→ **Work to be completed**: Copy out each line of the material in which the word "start" appears.

→ **Data excerpt**:
*****
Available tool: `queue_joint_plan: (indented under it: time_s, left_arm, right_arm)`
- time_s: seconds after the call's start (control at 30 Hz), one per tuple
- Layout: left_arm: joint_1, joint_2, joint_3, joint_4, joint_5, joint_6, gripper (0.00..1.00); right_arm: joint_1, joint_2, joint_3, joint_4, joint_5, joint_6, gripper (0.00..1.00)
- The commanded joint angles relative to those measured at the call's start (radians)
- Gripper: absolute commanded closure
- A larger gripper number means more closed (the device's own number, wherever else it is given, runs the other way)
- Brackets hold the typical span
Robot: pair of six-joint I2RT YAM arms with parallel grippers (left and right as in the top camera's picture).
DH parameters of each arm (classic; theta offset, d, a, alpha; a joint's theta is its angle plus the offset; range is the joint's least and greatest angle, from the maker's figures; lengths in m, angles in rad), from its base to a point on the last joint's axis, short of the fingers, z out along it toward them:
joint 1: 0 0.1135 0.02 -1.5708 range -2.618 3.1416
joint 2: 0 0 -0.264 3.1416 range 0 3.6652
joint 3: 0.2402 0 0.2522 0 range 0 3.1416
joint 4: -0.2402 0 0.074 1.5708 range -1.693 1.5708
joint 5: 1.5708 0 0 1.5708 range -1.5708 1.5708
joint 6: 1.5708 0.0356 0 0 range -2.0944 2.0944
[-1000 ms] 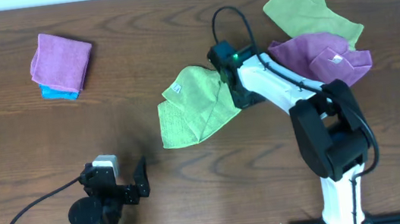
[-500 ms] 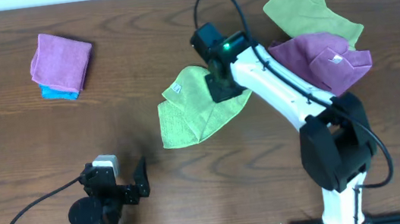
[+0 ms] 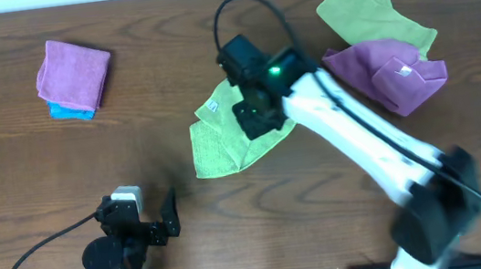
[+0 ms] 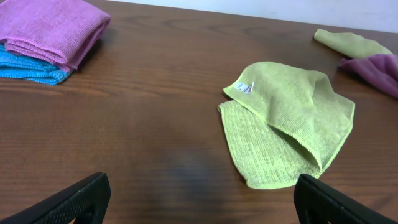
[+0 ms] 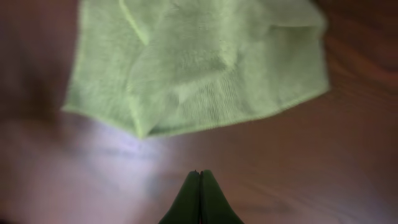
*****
→ **Solution to the problem**:
- time_s: seconds after the call's start (control at 30 Hz), one per tuple
- The commanded joint angles relative to those measured at the call's start (radians)

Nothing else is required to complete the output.